:: Try it ::
Quote the whole listing word for word, please.

****

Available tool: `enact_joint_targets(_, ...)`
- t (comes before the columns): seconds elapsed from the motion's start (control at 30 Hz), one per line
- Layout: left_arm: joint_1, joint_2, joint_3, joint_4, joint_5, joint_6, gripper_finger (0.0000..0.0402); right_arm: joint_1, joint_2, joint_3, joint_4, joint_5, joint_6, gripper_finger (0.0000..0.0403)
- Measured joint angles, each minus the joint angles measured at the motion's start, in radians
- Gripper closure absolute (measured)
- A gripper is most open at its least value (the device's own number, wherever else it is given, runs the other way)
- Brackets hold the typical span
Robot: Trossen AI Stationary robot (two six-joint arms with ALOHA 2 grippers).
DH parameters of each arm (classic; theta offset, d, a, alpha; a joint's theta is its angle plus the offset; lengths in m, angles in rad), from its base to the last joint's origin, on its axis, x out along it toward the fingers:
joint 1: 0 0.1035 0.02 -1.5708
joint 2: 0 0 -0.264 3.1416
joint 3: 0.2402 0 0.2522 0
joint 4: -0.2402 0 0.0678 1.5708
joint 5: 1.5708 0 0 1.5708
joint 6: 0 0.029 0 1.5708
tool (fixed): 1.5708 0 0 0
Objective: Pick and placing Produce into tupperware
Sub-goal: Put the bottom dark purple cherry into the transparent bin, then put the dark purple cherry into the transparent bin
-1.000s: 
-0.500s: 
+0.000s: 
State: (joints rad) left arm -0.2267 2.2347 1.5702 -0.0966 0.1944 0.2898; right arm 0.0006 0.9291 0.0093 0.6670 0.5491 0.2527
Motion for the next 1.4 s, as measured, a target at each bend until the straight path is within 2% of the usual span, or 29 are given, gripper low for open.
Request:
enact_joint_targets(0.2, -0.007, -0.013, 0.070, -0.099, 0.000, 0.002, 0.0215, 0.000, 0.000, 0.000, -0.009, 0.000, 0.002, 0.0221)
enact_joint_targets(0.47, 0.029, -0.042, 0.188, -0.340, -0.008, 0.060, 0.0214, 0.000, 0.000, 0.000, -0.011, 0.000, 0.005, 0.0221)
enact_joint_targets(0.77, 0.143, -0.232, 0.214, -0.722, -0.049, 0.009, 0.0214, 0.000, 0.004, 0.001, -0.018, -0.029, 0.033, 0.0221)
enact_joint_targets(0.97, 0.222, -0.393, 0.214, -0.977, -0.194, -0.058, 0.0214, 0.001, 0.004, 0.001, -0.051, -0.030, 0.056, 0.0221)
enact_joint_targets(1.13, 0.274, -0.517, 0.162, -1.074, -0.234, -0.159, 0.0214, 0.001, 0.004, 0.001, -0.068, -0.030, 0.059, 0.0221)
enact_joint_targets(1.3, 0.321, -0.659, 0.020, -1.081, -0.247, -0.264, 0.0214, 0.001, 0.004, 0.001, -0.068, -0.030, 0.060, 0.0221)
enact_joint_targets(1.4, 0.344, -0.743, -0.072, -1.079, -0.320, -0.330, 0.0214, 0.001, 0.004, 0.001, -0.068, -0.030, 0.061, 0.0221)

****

:: Output below ::
Available tool: `enact_joint_targets(_, ...)`
- t (comes before the columns): seconds elapsed from the motion's start (control at 30 Hz), one per line
- Layout: left_arm: joint_1, joint_2, joint_3, joint_4, joint_5, joint_6, gripper_finger (0.0000..0.0402); right_arm: joint_1, joint_2, joint_3, joint_4, joint_5, joint_6, gripper_finger (0.0000..0.0403)
- Measured joint angles, each minus the joint angles measured at the motion's start, in radians
- Gripper closure absolute (measured)
- A gripper is most open at its least value (the device's own number, wherever else it is given, runs the other way)
- Brackets hold the typical span
Robot: Trossen AI Stationary robot (two six-joint arms with ALOHA 2 grippers).
DH parameters of each arm (classic; theta offset, d, a, alpha; a joint's theta is its angle plus the offset; lengths in m, angles in rad), from its base to the last joint's origin, on its axis, x out along it toward the fingers:
joint 1: 0 0.1035 0.02 -1.5708
joint 2: 0 0 -0.264 3.1416
joint 3: 0.2402 0 0.2522 0
joint 4: -0.2402 0 0.0678 1.5708
joint 5: 1.5708 0 0 1.5708
joint 6: 0 0.029 0 1.5708
tool (fixed): 1.5708 0 0 0
Objective: Pick and placing Produce into tupperware
Sub-goal: Put the bottom dark purple cherry into the transparent bin, then put the dark purple cherry into the transparent bin
-1.000s: 
-0.500s: 
+0.000s: 
State: (joints rad) left arm -0.2267 2.2347 1.5702 -0.0966 0.1944 0.2898; right arm 0.0006 0.9291 0.0093 0.6670 0.5491 0.2527
Motion for the next 1.4 s, as measured, a target at each bend until the straight path is within 2% of the usual span, or 29 are given, gripper low for open.
Request:
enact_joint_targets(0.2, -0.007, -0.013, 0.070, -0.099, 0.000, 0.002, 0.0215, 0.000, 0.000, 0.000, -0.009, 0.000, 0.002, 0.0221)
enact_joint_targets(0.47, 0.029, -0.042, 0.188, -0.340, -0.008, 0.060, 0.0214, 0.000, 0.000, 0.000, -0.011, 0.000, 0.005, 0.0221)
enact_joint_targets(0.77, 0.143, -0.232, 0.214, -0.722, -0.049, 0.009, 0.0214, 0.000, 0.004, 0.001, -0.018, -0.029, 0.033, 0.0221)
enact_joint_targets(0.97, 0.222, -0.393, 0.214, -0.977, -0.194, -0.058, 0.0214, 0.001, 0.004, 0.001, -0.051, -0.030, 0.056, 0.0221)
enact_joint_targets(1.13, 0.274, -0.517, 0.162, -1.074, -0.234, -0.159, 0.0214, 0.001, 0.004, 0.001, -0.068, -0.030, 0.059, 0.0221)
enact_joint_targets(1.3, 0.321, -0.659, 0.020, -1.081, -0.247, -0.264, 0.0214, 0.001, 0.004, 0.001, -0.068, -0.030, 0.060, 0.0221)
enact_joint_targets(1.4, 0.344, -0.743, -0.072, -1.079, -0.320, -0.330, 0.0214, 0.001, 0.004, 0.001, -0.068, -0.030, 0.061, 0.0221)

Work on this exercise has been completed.